Innocence can be an excellent narrative standpoint. “I started writing books for children because I could illustrate them myself and because, in my innocence, I thought they'd be easier.” Mark Haddon, author of The Curious Incident of the Dog in the Night-Time (2003), the brilliant book with an autistic narrator.
“The great advantage of having a bear as a central character is that he can combine the innocence of a child with the sophistication of an adult. says Paddington Bear’s Michael Bond.
“Never resist a sentence you like, in which language takes its own pleasure and in which, after having abused it for so long, you are stupefied by its innocence.” says Jean Baudrillard. And Germaine Greer has popped in to make this mischievously pithy remark: “A library is a place where you can lose your innocence without losing your virginity.”
Is all innocence now lost? “Social media is great, I guess, but it feels like technology is the sapper of innocence,” says Chris O’Dowd. “If Edith Wharton lived in the Age of Innocence, surely we now live in the Age of Deception,” says Pamela Meyer. So what happened to innocence. Perhaps the answer is in history. Is innocence lost, for example, because everything is sexualised. “It doesn't bother me that Seven has such an overtly sexual presence, because she has no concept of what effect that physical package would have on some male member of the crew. That's what's fun, her innocence,” says the actress Jeri Ryan, who plays the almost absurdly shapely cyborg Star Trek Voyager character.

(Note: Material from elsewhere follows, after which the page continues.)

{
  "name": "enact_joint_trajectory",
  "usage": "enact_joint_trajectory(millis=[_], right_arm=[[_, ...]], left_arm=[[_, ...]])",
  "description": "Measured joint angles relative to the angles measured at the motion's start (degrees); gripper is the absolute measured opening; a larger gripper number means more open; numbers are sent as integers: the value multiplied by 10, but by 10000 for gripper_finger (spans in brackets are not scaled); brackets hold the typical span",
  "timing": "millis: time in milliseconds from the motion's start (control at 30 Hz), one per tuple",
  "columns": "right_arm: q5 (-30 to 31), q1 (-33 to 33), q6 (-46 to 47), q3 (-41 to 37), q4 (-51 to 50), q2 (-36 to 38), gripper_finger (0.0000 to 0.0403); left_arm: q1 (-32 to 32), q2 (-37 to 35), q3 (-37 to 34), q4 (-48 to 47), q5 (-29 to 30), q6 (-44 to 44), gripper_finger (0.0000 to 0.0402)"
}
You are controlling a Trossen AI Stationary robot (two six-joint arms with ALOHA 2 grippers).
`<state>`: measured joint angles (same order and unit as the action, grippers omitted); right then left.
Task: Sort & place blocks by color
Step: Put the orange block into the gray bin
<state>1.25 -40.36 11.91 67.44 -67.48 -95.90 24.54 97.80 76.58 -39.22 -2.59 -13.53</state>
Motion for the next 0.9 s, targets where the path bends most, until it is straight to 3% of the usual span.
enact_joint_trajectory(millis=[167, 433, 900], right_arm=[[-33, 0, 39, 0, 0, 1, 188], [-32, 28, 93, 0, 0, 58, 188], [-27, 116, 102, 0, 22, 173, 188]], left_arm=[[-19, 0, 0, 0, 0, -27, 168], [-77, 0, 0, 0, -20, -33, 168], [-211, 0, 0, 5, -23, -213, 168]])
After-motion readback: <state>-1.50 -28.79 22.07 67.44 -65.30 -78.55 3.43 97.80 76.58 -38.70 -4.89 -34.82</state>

There’s nothing innocent about the concept of this, and attracting young male Trekkie viewers though, is there?
Meanwhile Bjork, who has a childlike quality to her, talks about innocence with this remark about her own country: “Most Icelandic people are really proud to be from there, and we don't have embarrassments like World War II where we were cruel to other people. We don't even have an army. So it's sort of like an all-around good, innocent place.” Perhaps that’s a bit of generalisation, but have world wars affected a culture’s sense of innocence?
“In every American there is an air of incorrigible innocence, which seems to conceal a diabolical cunning,” says A. E. Housman. Is this true? How can so many Americans be taken in by Trump? Is this a form of innocent optimism, or selfish shortsightedness? Then again there are many Americans who haven’t.
The actor Tom Hiddleston tries to identify why Americans don’t perhaps have the same cynicism as Europeans: “It was quite a European war until 1917, when the Americans joined up. They don't have the same sense of the loss of innocence and the cataclysmic loss of life. A whole generation was wiped out.” And on the same war, which is what Philip Larkin’s poem refers to, here’s Anita Shreve: “WWI is a romantic war, in all senses of the word. An entire generation of men and women left the comforts of Edwardian life to travel bravely, and sometimes even jauntily, to almost certain death. At the very least, any story or novel about WWI is about innocence shattered in the face of experience.” Oh What a Lovely War, they sang …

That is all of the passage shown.